This article was published in Australian Dictionary of Biography, Volume 14, (MUP), 1996

Frederick William (Fred) Hoysted (1883-1967), racehorse-trainer and jockey, was born on 8 May 1883 at Wangaratta, Victoria, fifth of twelve children of English-born Henry Hoysted, trainer, and his Victorian-born wife Winifred Louisa, née Johnstone. Henry's father, also Frederick William, hailed from County Kildare, Ireland. The most famous member of a renowned Australian racing family, young Fred began his career as an amateur jockey at the age of 12, winning his first race (on Wicket) at Bright in 1895 and his first city race at Maribyrnong on Bosnia (trained by his father) in the following year. Soon afterwards he received his only suspension, for failing to ride Wicket out: Hoysted said that he would sooner flog the stewards than a tired horse, and was stood down for a month. Following a fall at Beechworth in 1911, he turned to training—in partnership with his elder brother Henry ('Tib')—from their father's Wangaratta stables. On 21 April 1913 he married Ellen Frances Veronica Dedrick at Wangaratta; they were to have five sons before she died in 1931. Fred was to be affectionately known as 'Father'.

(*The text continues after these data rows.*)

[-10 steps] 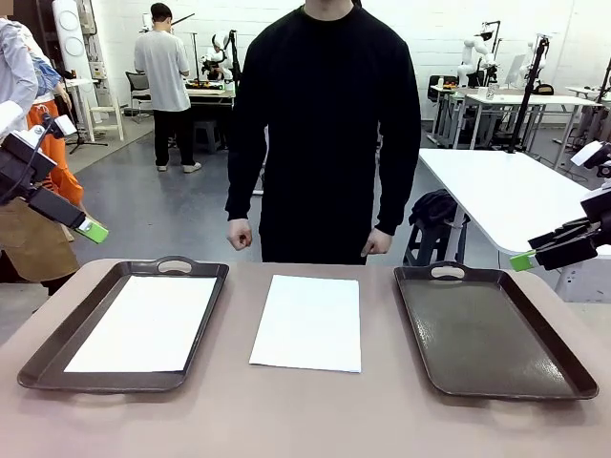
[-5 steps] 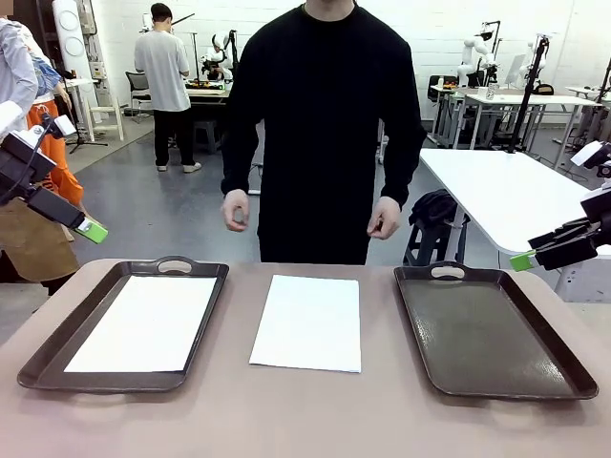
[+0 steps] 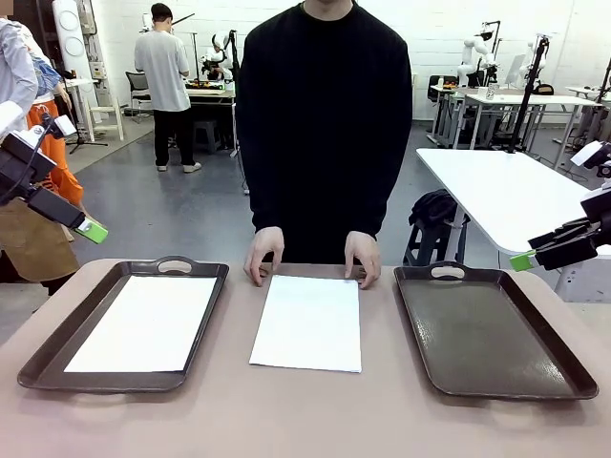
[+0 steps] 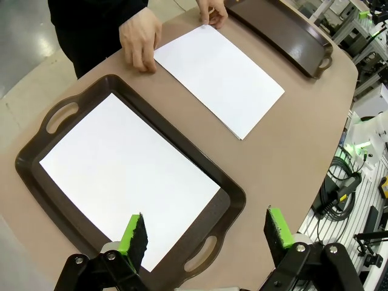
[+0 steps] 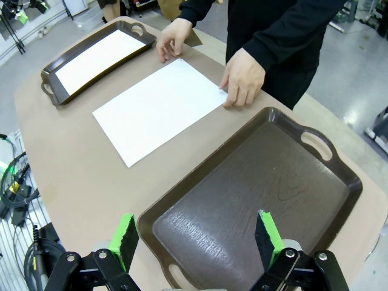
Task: Sort the A4 documents.
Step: Receive the A4 Paper.
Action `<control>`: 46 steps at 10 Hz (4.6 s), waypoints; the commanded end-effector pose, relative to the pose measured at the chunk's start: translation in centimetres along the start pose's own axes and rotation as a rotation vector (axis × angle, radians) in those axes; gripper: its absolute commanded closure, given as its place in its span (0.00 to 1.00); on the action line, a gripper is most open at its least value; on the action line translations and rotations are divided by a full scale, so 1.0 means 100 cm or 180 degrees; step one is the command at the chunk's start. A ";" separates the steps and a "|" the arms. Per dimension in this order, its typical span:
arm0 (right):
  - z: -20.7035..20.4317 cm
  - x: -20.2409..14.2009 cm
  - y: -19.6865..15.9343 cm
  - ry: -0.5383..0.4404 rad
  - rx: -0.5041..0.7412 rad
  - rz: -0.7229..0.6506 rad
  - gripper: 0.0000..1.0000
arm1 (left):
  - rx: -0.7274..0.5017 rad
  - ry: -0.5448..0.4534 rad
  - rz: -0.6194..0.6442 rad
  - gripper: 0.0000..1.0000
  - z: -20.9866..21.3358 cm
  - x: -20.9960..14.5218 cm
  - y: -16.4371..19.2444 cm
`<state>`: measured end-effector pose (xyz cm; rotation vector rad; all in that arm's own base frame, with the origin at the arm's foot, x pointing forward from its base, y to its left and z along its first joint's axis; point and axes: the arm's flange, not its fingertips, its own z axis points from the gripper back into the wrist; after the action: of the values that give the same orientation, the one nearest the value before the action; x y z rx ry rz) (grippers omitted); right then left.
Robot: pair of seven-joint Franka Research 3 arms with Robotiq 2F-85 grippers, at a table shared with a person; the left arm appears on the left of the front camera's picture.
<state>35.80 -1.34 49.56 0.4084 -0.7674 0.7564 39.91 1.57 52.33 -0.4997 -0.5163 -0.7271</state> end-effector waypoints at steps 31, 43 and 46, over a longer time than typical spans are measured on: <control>-0.003 0.000 -0.002 -0.0057 0.0064 0.0023 0.00 | -0.0008 0.0007 -0.0020 0.00 0.000 -0.001 0.001; -0.003 0.000 -0.002 -0.0057 0.0064 0.0023 0.00 | -0.0008 0.0007 -0.0020 0.00 0.000 -0.001 0.001; -0.003 0.000 -0.002 -0.0057 0.0064 0.0023 0.00 | -0.0008 0.0007 -0.0020 0.00 0.000 -0.001 0.001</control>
<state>35.80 -1.34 49.56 0.4083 -0.7675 0.7568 39.91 1.55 52.32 -0.4997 -0.5157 -0.7275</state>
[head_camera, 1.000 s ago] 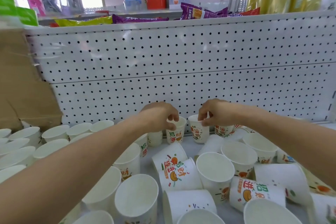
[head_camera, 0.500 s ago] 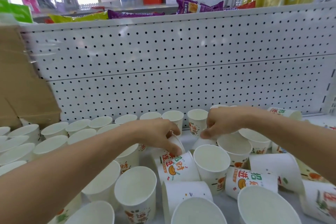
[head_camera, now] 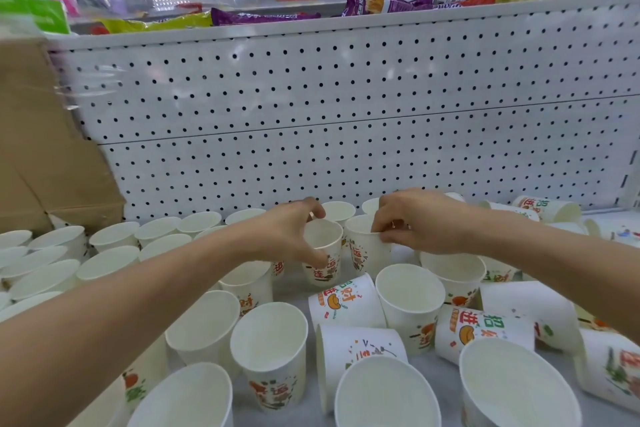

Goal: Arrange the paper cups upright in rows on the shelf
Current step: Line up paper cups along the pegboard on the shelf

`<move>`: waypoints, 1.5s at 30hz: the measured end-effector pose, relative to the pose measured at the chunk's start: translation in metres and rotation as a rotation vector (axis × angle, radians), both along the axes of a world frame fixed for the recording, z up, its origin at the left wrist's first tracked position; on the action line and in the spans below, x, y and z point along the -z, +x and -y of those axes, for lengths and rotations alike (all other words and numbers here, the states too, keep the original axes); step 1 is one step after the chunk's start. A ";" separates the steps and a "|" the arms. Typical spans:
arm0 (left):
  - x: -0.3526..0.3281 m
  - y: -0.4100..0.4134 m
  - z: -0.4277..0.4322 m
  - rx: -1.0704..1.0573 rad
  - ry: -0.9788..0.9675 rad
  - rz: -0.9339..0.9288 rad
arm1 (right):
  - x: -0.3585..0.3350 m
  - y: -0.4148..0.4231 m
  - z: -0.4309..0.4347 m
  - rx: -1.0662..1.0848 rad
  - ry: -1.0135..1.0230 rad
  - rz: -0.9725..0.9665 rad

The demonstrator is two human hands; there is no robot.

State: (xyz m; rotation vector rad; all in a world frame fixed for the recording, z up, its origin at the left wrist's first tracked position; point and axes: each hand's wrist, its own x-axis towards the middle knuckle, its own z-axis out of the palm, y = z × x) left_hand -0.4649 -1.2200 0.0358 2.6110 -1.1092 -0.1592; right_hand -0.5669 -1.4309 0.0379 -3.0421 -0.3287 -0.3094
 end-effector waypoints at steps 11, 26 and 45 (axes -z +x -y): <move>-0.016 -0.022 -0.015 0.094 -0.178 0.059 | -0.024 -0.028 -0.013 0.007 0.182 -0.009; 0.005 -0.057 0.022 0.311 0.206 0.075 | -0.016 -0.066 -0.042 0.199 0.074 -0.292; 0.000 -0.040 -0.033 0.168 -0.042 -0.039 | -0.013 -0.073 -0.050 0.244 0.157 -0.095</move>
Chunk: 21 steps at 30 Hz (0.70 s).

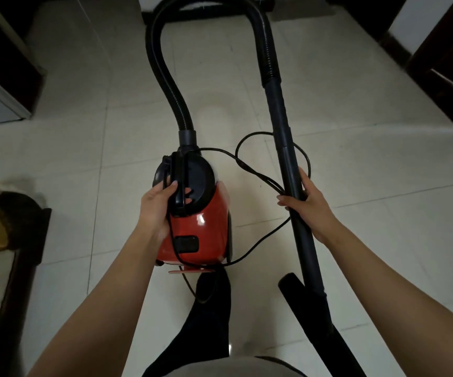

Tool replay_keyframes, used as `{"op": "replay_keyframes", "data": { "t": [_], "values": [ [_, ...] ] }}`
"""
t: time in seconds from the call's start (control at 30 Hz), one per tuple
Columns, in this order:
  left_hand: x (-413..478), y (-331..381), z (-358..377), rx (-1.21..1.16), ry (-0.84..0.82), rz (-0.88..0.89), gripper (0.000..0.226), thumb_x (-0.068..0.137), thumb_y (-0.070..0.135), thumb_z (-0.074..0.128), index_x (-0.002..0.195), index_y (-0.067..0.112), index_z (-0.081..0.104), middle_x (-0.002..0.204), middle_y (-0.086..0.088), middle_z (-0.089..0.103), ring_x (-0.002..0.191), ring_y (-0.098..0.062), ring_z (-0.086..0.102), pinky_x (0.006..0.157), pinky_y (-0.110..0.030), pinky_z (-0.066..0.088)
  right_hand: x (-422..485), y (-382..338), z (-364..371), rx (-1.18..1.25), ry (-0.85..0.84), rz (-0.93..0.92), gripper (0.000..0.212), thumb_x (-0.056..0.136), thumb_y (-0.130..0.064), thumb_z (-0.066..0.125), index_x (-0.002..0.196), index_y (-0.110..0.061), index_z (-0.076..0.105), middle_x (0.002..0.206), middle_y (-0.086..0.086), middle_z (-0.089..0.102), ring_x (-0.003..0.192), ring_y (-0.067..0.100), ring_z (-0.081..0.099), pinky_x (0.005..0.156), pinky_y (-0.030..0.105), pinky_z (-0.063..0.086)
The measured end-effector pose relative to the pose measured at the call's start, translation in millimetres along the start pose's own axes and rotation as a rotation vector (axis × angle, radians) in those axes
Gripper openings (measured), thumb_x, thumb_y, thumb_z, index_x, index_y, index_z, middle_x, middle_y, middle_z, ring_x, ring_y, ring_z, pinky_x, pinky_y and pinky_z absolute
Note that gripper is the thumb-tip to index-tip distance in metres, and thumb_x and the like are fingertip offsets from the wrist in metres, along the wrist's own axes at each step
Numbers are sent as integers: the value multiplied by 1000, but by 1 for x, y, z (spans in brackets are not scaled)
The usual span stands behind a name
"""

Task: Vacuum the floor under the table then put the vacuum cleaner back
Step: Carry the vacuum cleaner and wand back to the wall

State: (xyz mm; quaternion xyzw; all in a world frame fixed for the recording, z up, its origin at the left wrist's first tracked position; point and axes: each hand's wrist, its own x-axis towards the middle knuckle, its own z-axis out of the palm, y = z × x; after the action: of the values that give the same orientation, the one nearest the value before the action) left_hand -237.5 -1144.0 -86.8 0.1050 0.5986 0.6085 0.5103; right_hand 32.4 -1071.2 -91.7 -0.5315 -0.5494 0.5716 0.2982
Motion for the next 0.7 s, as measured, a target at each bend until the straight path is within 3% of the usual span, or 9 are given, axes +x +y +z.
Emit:
{"op": "replay_keyframes", "data": {
  "t": [0.07,0.13,0.27,0.5,0.7],
  "values": [
    [40,12,9,-17,-14,-14,22,94,8,52,112,4,64,85,-12,71,72,-22,67,67,-32,59,40,-9,8,1,5,1,69,84,-4,66,118,-57,37,113,-2,60,102,21,62,94,28,48],
    [76,25,19,-19,-24,-38,25,94,8,51,116,3,63,93,-15,68,77,-26,65,74,-37,57,79,-17,17,-1,10,22,69,83,-6,67,117,-58,37,113,-6,60,109,22,59,100,33,46],
    [145,59,36,-45,-30,-87,23,94,7,51,114,6,63,94,-17,67,80,-30,62,87,-46,50,153,-42,28,-1,40,58,73,82,-7,69,132,-49,34,123,3,58,114,24,58,105,43,42],
    [247,125,71,1,-54,-75,22,94,8,53,113,8,64,84,-11,71,64,-21,67,59,-29,59,266,-82,34,2,64,51,75,82,-7,69,140,-38,34,115,-3,59,110,24,59,104,41,43],
    [337,157,106,15,-46,-56,27,94,9,52,119,7,62,84,-11,70,63,-20,66,70,-34,58,370,-112,31,31,68,27,74,82,-4,68,141,-36,36,102,-4,60,92,16,64,91,26,49]
  ]
}}
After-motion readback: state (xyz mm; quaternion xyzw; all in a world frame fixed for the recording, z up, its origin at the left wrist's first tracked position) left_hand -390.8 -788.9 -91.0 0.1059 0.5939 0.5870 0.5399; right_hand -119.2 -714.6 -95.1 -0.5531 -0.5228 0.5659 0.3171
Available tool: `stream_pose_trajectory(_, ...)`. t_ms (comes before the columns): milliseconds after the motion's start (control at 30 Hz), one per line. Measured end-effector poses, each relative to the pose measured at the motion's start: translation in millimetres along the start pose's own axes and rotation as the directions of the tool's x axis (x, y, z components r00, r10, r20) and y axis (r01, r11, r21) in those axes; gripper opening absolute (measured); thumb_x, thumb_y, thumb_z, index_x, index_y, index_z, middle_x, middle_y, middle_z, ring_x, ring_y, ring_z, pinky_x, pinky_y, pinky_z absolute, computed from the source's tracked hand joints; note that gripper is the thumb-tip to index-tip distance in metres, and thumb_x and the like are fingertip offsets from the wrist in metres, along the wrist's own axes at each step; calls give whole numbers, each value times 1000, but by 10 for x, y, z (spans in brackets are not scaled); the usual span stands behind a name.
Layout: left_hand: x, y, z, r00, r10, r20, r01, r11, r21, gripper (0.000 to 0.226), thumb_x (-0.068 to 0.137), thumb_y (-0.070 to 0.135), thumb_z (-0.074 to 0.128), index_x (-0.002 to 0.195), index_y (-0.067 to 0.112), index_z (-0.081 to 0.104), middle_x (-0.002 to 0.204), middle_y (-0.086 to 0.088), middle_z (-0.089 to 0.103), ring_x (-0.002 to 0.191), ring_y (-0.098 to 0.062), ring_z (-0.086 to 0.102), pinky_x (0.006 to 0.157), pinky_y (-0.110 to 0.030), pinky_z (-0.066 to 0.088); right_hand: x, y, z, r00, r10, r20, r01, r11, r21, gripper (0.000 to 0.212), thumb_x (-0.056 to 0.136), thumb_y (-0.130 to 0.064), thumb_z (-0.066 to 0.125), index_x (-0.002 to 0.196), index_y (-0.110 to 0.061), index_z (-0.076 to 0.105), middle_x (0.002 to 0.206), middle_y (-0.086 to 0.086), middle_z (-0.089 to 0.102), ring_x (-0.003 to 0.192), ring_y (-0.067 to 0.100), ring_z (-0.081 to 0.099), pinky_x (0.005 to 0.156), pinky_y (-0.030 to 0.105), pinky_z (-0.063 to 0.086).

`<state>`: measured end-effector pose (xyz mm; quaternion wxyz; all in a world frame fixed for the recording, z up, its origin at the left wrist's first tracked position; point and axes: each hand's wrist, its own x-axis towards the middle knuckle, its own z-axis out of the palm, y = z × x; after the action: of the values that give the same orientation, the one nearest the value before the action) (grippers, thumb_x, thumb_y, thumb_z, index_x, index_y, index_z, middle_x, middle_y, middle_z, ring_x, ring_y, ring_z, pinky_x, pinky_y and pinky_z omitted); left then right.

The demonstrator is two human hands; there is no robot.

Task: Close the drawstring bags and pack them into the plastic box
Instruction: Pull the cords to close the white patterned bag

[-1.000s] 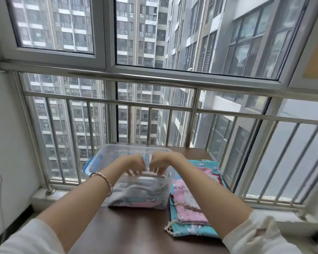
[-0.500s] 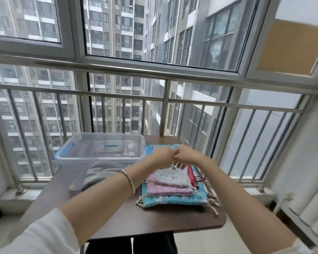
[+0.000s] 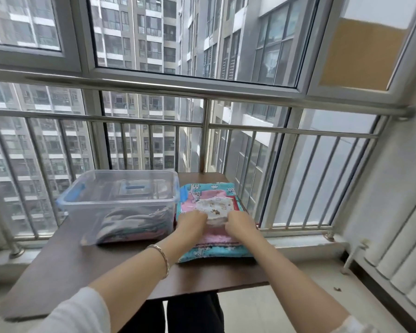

In November 1926 at Albury, New South Wales, his horse, Rakwool, beat the odds-on favourite trained by 'Tib'; the brothers had a disagreement and Fred moved to Melbourne. He took over stables at Mentone and by 1932-33 was the leading metropolitan trainer. Hoysted won or shared the premiership on seventeen occasions, including seven in succession from 1945-46 to 1951-52. Rakwool, which won the Grand National Steeple in 1931 with 11 st. 7 lb. (73 kg), was the first of his many fine fencers. His stables were named Redditch, after his best jumper which won the Grand National Steeple in 1933 with 12 st. 3 lb. (77 kg), together with the Australian Steeplechase in 1933 and in 1934 under the huge weight of 12 st. 13 lb. (82 kg). The outcry that ensued when Redditch died (July 1935) in a race fall at Flemington led to the replacement of post-and-rail by brush fences.

Known especially as a champion trainer of two-year-olds (in 1953-54 he won twenty juvenile races), Hoysted had the pick of Melbourne's finest jockeys, among them Harold Badger, Scobie Breasley, Frank Dempsey and Bill Williamson. His horses won numerous feature races, including the Adelaide Cup (Donaster), Doomben Ten Thousand (Ungar), Epsom (Achilles), Newmarket (Gay Queen), Oakleigh Plate (High Title) and the Victoria Racing Club's Oaks (Provoke and True Course), but the Melbourne Cup eluded him. Having taken over the training of Rising Fast, with which he won the Caulfield Cup in 1955, Hoysted saw the outstanding stayer unluckily beaten in that year's Melbourne Cup.

At St Patrick's Catholic Cathedral, Melbourne, on 27 October 1932 he had married Mary Elizabeth Brown, a nurse. The racing dynasty, which began when one Fred Hoysted arrived in Victoria in 1859, continued after his grandson's retirement in 1966: two of 'Father's' sons became successful metropolitan trainers and another, previously a promising jockey, became notorious for his stand against jockeys' use of the whip. Survived by his wife and the sons of his first marriage, Fred Hoysted died on 9 February 1967 at his Mentone home and was cremated with Anglican rites; his estate was sworn for probate at $111,144.

Select Bibliography

  • Age (Melbourne), 3 Mar, 2 May 1948, 10 Feb 1967
  • Sun News-Pictorial (Melbourne), 22 Sept 1948, 1 May 1964, 30 June 1966
  • Sporting Globe, 5, 8, 12, 15 Oct 1966, 18 Jan 1975, 5 Oct 1982
  • Herald (Melbourne), 1 May 1978.

Citation details

Peter Pierce, 'Hoysted, Frederick William (Fred) (1883–1967)', Australian Dictionary of Biography, National Centre of Biography, Australian National University, http://adb.anu.edu.au/biography/hoysted-frederick-william-fred-10561/text18759, published first in hardcopy 1996, accessed online 23 October 2018.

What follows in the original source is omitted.